In every Indian state and union territory or pradesh, there is a Pradesh Congress Committee (PCC), which is the state-level unit of the party, responsible for directing political campaigns at local and state levels and assisting the campaigns for Parliamentary constituencies. Each PCC has a Working Committee of 1015 key members, and the state president is the leader of the state unit. The Congressmen elected as members of the states legislative assemblies form the Congress Legislature Parties in the various state assemblies, and their chairperson is usually the party's nominee for Chief Ministership.

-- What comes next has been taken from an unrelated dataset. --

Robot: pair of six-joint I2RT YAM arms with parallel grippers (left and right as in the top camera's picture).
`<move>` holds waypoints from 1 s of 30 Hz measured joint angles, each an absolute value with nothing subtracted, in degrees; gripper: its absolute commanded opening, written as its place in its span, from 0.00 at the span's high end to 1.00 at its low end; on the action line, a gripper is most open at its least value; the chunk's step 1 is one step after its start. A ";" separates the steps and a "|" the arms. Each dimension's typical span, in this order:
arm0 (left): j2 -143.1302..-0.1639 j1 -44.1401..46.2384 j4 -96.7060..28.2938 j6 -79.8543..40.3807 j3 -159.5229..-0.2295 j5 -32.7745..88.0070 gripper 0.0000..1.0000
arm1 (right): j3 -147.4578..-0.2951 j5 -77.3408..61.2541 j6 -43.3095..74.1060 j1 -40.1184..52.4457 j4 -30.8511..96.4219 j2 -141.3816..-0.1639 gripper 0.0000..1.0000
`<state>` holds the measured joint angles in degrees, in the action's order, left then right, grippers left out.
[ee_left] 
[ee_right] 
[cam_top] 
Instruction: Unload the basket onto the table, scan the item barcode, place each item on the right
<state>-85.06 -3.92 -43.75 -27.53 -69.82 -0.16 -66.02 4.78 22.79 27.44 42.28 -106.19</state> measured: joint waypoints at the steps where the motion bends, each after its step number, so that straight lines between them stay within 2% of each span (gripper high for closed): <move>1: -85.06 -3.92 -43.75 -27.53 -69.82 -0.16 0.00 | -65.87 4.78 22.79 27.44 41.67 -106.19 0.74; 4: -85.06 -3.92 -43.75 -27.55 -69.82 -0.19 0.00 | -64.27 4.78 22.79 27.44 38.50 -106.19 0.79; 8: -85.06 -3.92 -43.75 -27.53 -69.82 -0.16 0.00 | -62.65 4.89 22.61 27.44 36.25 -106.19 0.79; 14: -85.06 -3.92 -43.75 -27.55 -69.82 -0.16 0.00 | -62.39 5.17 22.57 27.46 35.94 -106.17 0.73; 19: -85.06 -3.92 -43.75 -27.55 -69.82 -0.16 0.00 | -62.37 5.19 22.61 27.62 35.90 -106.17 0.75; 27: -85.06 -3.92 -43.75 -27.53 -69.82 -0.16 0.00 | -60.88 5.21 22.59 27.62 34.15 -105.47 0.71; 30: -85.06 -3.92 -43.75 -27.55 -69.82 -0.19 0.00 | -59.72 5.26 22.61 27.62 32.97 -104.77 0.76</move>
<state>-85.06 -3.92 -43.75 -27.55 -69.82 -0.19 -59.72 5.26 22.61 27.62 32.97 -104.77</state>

The All India Congress Committee (AICC) is formed of delegates sent from the PCCs around the country. The delegates elect various Congress committees, including the Congress Working Committee, which consists of senior party leaders and office bearers, and takes all important executive and political decisions.

The President of the Indian National Congress is in effect the party's national leader, head of the organization, head of the Working Committee and all chief Congress committees, chief spokesman and the Congress choice to become the Prime Minister of India.

Constitutionally, the president is to be elected by the vote of the PCCs and members of the AICC. However, this procedure has often been by-passed by the Working Committee, choosing to elect its own candidate as a result of conditional circumstances.

The Congress Parliamentary Party (CPP) is the group of elected MPs in the Lok Sabha and Rajya Sabha. It is headed by senior Congress leader Pranab Mukherjee. Since the current Prime Minister Dr.Manmohan Singh is not an elected member of the Lok Sabha, Pranab is the CPP president. Dr. Singh is Leader of the Rajya Sabha.

There is also a CLP leader in each state. The CLP (Congress Legislative Party) consists of all Congress Members of the Legislative Assembly (MLAs) in each state. It also comes under the CPP so Pranab is head of the MLAs also. In cases of states where the Congress is single-handedly ruling the government, the CLP leader is the Chief Minister.